What impressed me enormously was the Gambia hepatitis B programme and the absolute commitment of the Director at the time to ensuring that IARC could continue vaccination after the numbers needed in the vaccinated and unvaccinated groups were complete. Most researchers would say, “We will now continue with our research programme and we’re very sorry but you’ll have to go and look elsewhere for the money to continue the vaccinations”, but that was not the approach taken by IARC. I thought that was really an amazingly good thing to do. – Bruce Armstrong, former IARC Deputy Director

ANALYSING MULTICENTRE EPIDEMIOLOGICAL STUDIES – A KEY IARC ACTIVITY

Breslow and Day’s synthesis consolidated a methodological basis that could be used as a standard starting point for a great variety of specific developments. At IARC, research in statistical methods has become more specialized over the ensuing decades and is now embedded within the different types of epidemiological studies. However, some areas of work maintain a more general perspective. One example is a recent paper from IARC, “Penalized loss functions for Bayesian model comparison”. Although the title sounds highly esoteric, in fact this research addresses the very general and fundamental issue of how to choose the best model in the analysis of any data set (e.g. how best to formalize the mathematical relationship between intake of various foods and the occurrence of colon cancer).

A second topic of broad relevance is the analysis of data from multicentre epidemiological studies. Conducting investigations in multiple populations was inherent to the scientific rationale for the establishment of IARC, particularly because in the mid-1960s this type of study was not common in cancer research.
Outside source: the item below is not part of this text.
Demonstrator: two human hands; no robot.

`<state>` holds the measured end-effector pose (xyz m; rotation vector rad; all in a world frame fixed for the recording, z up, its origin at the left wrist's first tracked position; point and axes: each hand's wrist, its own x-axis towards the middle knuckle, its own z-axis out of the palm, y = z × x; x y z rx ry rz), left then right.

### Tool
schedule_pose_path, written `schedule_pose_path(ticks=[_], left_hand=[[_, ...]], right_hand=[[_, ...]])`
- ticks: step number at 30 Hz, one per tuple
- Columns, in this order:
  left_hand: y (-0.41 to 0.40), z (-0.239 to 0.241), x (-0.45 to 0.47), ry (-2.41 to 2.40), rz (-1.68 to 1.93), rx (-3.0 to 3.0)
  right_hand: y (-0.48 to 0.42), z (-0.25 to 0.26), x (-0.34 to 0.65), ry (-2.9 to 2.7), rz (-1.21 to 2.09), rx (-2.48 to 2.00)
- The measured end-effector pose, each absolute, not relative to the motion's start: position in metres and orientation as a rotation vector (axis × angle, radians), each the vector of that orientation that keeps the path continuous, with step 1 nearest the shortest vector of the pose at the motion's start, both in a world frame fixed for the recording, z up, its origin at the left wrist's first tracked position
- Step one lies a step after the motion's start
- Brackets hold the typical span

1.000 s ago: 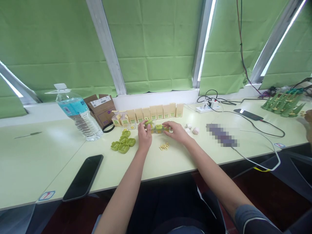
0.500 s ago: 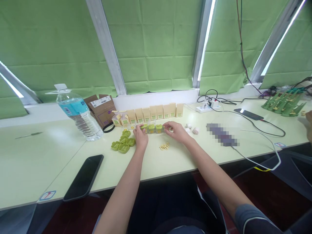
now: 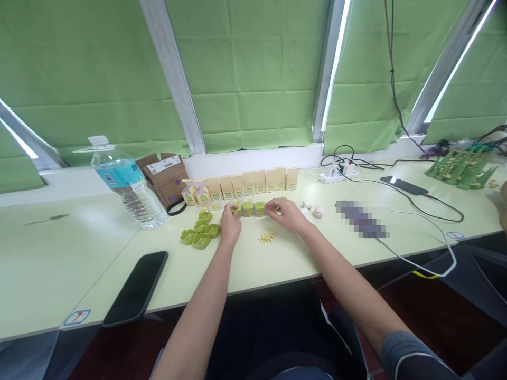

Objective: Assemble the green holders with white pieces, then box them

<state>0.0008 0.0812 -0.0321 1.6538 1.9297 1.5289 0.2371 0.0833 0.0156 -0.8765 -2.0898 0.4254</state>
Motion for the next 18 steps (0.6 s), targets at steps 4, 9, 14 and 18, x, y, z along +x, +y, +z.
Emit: schedule_pose_path(ticks=[4, 9, 14, 18], left_hand=[[0.079, -0.030, 0.003, 1.908, 1.458, 1.682], [0.075, -0.025, 0.010, 1.855, 1.513, 1.730], [0.064, -0.010, 0.021, 1.908, 1.652, 1.772], [0.053, 0.003, 0.031, 1.769, 1.689, 1.879]], right_hand=[[0.083, 0.016, 0.237, -2.098, 0.436, -0.885], [0.082, 0.017, 0.237, -2.098, 0.447, -0.889], [0.082, 0.017, 0.236, -2.100, 0.458, -0.888], [0.082, 0.017, 0.235, -2.115, 0.457, -0.874]])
For example, multiple populations may be those in different geographical areas, chosen because they may have widely different lifestyle habits. Or multiple populations of workers exposed to the same potential cancer hazard (e.g. a chemical) at various factories may be chosen to achieve a total population large enough to attain a high sensitivity for detecting an increase in risk if it exists. Another advantage of multicentre studies is the possibility of verifying whether the results obtained within the different populations are consistent with each other. For example, finding the same inverse relationship between the intake of vegetable fibre and the frequency of colon cancer in different populations would be strong evidence in favour of a causal preventive role of vegetable fibre intake. In science, replicability, or at least consistency, of results – as is feasible in multicentre studies – is the most stringent criterion for judging causality. The methods for assessing consistency, although simple in principle, are fraught with complexities in practice (see “Combining epidemiological results from multiple populations”). Optimizing these methods is a continuous area of research in biostatistics at IARC.